DO NOT use hairspray on the hair before using irons. “The heat from the plates will heat the alcohol in the hairspray and damage the hair. Even worse, the hair could snap!” warns Tint Creative Hair Salon’s Matthew Sutcliffe. Jason Collier – based at Matthew Curtis Hair in Rosewood London and celebrity stylist who was taught the art of the S bend wave by none other than Ken Paves, Victoria Beckham’s BFF – has another top tip: “Never apply hair oils beforehand. Overloading the hair in products will also result in a crispy, frazzled look.”
Is your hair bleached or over-processed? Think again…
Heat protector sprays and Olaplex-style hair bonders can only do so much, so if you hit the bleach regularly or have very sensitive coloured hair, think very carefully about using irons, and if you must, keep it to a minimum. “It is important to point out that any heat appliances should not be used on overly processed hair as this will cause further damage,” warns Jack Merrick-Thirlway, senior stylist at Neville Hair & Beauty in Knightsbridge.
There’s more than one direction…
We’re betting you’ve been sat in the salon chair impressed as your hairdresser turns the irons this way and that to get a stellar wave that Selena Gomez would kill for… then sobbed while you’ve tried (and failed) to repeat that magic at home. Girl, you just need to know which way to go!
If you’re waving your hair, Shruty Stephenson from Preston’s Scream Hairdressing advises this: “Look into the mirror, on the left-hand side of your hair you turn the iron away from the face, i.e. anti-clockwise, and vice versa on the other side.”
How curly or wavy you want it all depends on how much you turn the iron, says Lloyd Court for seanhanna salons. “If you’re looking for a softer wave, then only twist the iron around the hair once. If you want a curlier result, twist the iron more. Also, if you’re looking for a flatter wave, you should pull the irons towards the floor when twisting. Want a wider wave or curl? Then twist outwards from the head.”
If you want a modern, undone finish to your hair, Charles Worthington Salons’ Katie Allan suggests mixing up your bends. “You need to alternate the directions of your waves, so that some go forward and some go backwards,” she says. “Curls that go backwards always sits nicer in my opinion and frame the face better.”

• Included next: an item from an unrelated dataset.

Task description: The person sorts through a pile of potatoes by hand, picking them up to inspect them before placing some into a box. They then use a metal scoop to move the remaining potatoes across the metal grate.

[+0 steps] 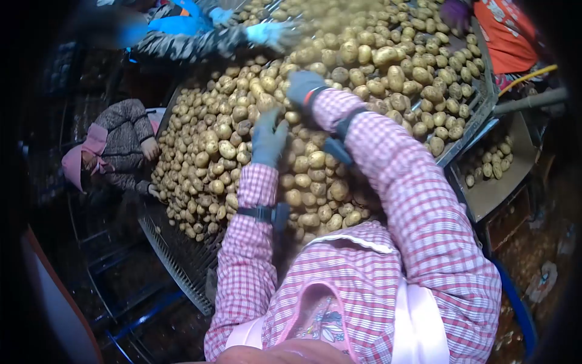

Want effortless waves? The team at Barrie Stephen in Leicester have a little video for you…
“I feel the need, the need for speed…”
You might think that speed makes no difference to your heat styling. WRONG! “When using straighteners to curl or straighten your hair, slide the plates down the hair in one swift slow movement,” says Joe Hemmings at Bloggs Salons in Bristol. “But when curling, the slower you go, the tighter the curl will be.”
Made a mistake? Stay cool
If your section of hair doesn’t curl the way you want it to, don’t despair – this can be remedied, with a little patience. “Leave it to cool down before having another go,” says Bloggs Salon’s Joe. “Don’t keep going over the same bit, this will just cause unnecessary heat damage.”
Don’t forget the final touch
“Always curving the straighteners under when reaching the ends,” recommends Rachel Valentine for seanhanna salons. “This will smooth down the cuticle, hiding any split ends and making it look super natural.” Now it’s safe to grab the hairspray and set it in place. Hurrah!